Prompt
Your answer must be the full listing below, restated word for word, with no pictures in it.

Data extract
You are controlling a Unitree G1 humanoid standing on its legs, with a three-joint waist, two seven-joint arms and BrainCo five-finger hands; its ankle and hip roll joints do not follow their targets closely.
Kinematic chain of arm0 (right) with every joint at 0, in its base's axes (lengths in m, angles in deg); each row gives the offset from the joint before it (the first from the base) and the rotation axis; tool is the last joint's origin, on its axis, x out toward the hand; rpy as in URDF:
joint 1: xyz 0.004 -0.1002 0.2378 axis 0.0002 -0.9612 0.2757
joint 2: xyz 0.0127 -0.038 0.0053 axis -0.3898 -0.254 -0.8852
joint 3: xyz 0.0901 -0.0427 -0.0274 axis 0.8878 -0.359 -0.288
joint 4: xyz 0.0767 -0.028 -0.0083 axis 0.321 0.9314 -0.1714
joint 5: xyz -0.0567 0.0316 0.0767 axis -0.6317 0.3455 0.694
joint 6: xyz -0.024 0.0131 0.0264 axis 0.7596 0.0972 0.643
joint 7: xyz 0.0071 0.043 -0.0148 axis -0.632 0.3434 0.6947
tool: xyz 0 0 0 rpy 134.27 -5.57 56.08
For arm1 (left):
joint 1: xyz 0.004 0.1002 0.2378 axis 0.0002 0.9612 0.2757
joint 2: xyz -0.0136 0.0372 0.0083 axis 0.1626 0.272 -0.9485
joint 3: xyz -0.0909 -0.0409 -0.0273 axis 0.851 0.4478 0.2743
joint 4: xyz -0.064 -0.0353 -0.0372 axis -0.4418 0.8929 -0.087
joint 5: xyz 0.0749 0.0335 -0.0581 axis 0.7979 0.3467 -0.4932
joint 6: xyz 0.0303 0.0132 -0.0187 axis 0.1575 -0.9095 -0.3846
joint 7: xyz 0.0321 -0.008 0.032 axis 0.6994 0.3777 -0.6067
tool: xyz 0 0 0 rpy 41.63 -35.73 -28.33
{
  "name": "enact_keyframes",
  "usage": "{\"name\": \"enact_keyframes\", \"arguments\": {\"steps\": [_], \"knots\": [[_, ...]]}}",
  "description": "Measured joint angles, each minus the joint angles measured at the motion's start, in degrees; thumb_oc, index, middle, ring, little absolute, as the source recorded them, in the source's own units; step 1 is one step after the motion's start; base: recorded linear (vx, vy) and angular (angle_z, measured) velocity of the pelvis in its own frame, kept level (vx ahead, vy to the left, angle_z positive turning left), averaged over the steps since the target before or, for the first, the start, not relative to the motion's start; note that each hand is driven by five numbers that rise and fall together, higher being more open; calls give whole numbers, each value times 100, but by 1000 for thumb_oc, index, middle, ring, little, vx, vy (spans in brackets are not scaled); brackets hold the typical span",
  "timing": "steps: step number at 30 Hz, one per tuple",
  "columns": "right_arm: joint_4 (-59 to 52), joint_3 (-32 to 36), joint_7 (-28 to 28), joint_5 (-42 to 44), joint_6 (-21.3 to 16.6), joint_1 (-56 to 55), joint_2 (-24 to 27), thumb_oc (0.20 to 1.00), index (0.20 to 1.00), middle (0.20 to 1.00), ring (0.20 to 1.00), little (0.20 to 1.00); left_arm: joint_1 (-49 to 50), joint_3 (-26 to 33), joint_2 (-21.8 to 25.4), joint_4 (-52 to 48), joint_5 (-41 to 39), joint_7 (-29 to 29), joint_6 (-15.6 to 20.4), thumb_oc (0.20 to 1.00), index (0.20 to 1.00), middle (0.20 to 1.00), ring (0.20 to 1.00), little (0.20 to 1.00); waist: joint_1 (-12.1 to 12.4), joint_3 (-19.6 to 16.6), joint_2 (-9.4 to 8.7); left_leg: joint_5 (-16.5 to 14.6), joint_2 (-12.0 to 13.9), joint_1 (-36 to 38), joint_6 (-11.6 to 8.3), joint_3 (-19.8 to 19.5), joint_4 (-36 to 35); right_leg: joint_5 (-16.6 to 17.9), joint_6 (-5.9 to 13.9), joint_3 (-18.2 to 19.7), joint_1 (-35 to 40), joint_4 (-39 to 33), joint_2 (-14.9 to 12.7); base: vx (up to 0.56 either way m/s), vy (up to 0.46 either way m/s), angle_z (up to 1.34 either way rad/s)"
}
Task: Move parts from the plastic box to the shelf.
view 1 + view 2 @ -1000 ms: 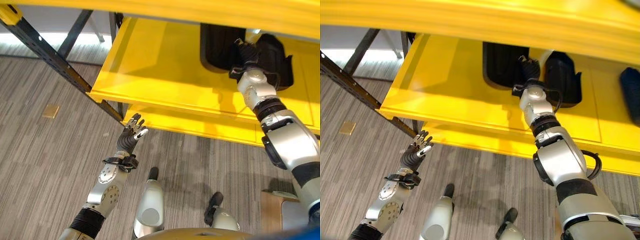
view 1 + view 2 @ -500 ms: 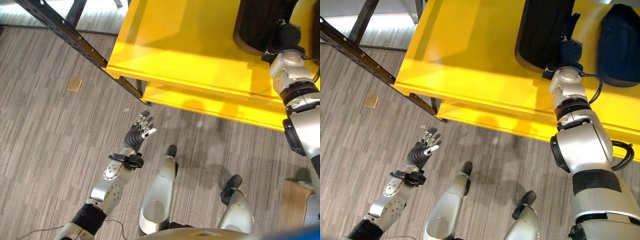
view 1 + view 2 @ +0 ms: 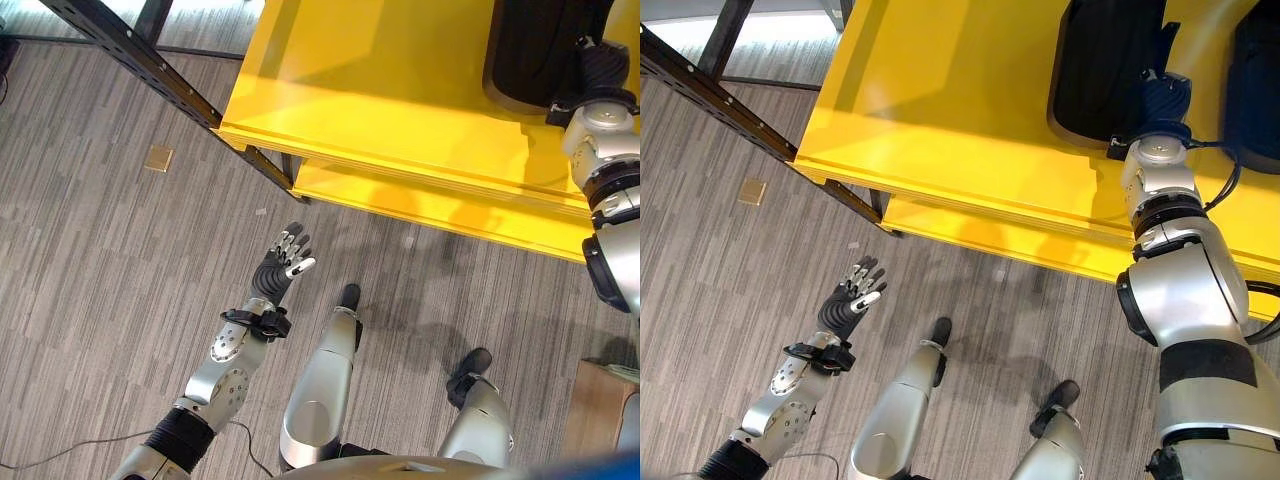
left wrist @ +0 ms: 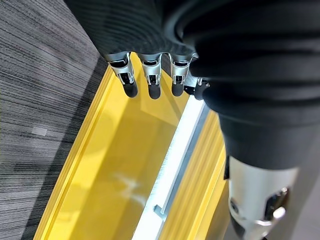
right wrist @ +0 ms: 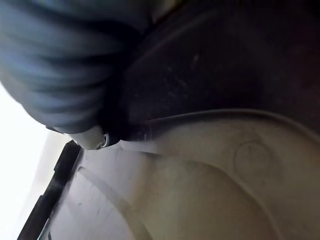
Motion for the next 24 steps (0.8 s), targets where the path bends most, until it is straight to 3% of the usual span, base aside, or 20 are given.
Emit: {"name": "enact_keyframes", "arguments": {"steps": [24], "knots": [[150, -112, 16, 136, -2, 368, 185, 200, 200, 200, 200, 200, -6, -6, -1, -6, -19, -119, 60, 1000, 1000, 1000, 1000, 1000, 76, 0, 1, 50, -27, -183, -28, -73, -154, -22, 57, -93, -150, -86, 5, 4, -3, 1]]}}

Answer area
You are controlling a Unitree G1 humanoid standing on its legs, with a three-joint waist, two seven-joint arms and BrainCo five-finger hands; its ankle and hip roll joints do not follow their targets closely.
Kinematic chain of arm0 (right) with every joint at 0, in its base's axes (lengths in m, angles in deg); each row gives the offset from the joint before it (the first from the base) and the rotation axis; tool is the last joint's origin, on its axis, x out toward the hand; rpy as in URDF:
joint 1: xyz 0.004 -0.1002 0.2378 axis 0.0002 -0.9612 0.2757
joint 2: xyz 0.0127 -0.038 0.0053 axis -0.3898 -0.254 -0.8852
joint 3: xyz 0.0901 -0.0427 -0.0274 axis 0.8878 -0.359 -0.288
joint 4: xyz 0.0767 -0.028 -0.0083 axis 0.321 0.9314 -0.1714
joint 5: xyz -0.0567 0.0316 0.0767 axis -0.6317 0.3455 0.694
joint 6: xyz -0.024 0.0131 0.0264 axis 0.7596 0.0972 0.643
joint 7: xyz 0.0071 0.043 -0.0148 axis -0.632 0.3434 0.6947
tool: xyz 0 0 0 rpy 134.27 -5.57 56.08
For arm1 (left):
joint 1: xyz 0.004 0.1002 0.2378 axis 0.0002 0.9612 0.2757
joint 2: xyz -0.0136 0.0372 0.0083 axis 0.1626 0.272 -0.9485
joint 3: xyz -0.0909 -0.0409 -0.0273 axis 0.851 0.4478 0.2743
joint 4: xyz -0.064 -0.0353 -0.0372 axis -0.4418 0.8929 -0.087
joint 5: xyz 0.0749 0.0335 -0.0581 axis 0.7979 0.3467 -0.4932
joint 6: xyz 0.0303 0.0132 -0.0187 axis 0.1575 -0.9095 -0.3846
joint 7: xyz 0.0321 -0.008 0.032 axis 0.6994 0.3777 -0.6067
tool: xyz 0 0 0 rpy 41.63 -35.73 -28.33
{
  "name": "enact_keyframes",
  "usage": "{\"name\": \"enact_keyframes\", \"arguments\": {\"steps\": [_], \"knots\": [[_, ...]]}}",
  "description": "Measured joint angles, each minus the joint angles measured at the motion's start, in degrees; thumb_oc, index, middle, ring, little absolute, as the source recorded them, in the source's own units; step 1 is one step after the motion's start; base: recorded linear (vx, vy) and angular (angle_z, measured) velocity of the pelvis in its own frame, kept level (vx ahead, vy to the left, angle_z positive turning left), averaged over the steps since the target before or, for the first, the start, not relative to the motion's start; note that each hand is driven by five numbers that rise and fall together, higher being more open; calls give whole numbers, each value times 100, but by 1000 for thumb_oc, index, middle, ring, little, vx, vy (spans in brackets are not scaled); brackets hold the typical span",
  "timing": "steps: step number at 30 Hz, one per tuple",
  "columns": "right_arm: joint_4 (-59 to 52), joint_3 (-32 to 36), joint_7 (-28 to 28), joint_5 (-42 to 44), joint_6 (-21.3 to 16.6), joint_1 (-56 to 55), joint_2 (-24 to 27), thumb_oc (0.20 to 1.00), index (0.20 to 1.00), middle (0.20 to 1.00), ring (0.20 to 1.00), little (0.20 to 1.00); left_arm: joint_1 (-49 to 50), joint_3 (-26 to 33), joint_2 (-21.8 to 25.4), joint_4 (-52 to 48), joint_5 (-41 to 39), joint_7 (-29 to 29), joint_6 (-15.6 to 20.4), thumb_oc (0.20 to 1.00), index (0.20 to 1.00), middle (0.20 to 1.00), ring (0.20 to 1.00), little (0.20 to 1.00); waist: joint_1 (-12.1 to 12.4), joint_3 (-19.6 to 16.6), joint_2 (-9.4 to 8.7); left_leg: joint_5 (-16.5 to 14.6), joint_2 (-12.0 to 13.9), joint_1 (-36 to 38), joint_6 (-11.6 to 8.3), joint_3 (-19.8 to 19.5), joint_4 (-36 to 35); right_leg: joint_5 (-16.6 to 17.9), joint_6 (-5.9 to 13.9), joint_3 (-18.2 to 19.7), joint_1 (-35 to 40), joint_4 (-39 to 33), joint_2 (-14.9 to 12.7); base: vx (up to 0.56 either way m/s), vy (up to 0.46 either way m/s), angle_z (up to 1.34 either way rad/s)"
}
Task: Move parts from the plastic box to the shelf.
view 1 + view 2 @ -1000 ms: 
view 1 + view 2 @ -500 ms: 
view 1 + view 2 @ +0 ms: 
left wrist @ +0 ms: 
right wrist @ +0 ms: 
Motion for the next 24 steps (0.8 s), targets where the path bends most, until it is straight to 3% of the usual span, base aside, or 20 are given.
Emit: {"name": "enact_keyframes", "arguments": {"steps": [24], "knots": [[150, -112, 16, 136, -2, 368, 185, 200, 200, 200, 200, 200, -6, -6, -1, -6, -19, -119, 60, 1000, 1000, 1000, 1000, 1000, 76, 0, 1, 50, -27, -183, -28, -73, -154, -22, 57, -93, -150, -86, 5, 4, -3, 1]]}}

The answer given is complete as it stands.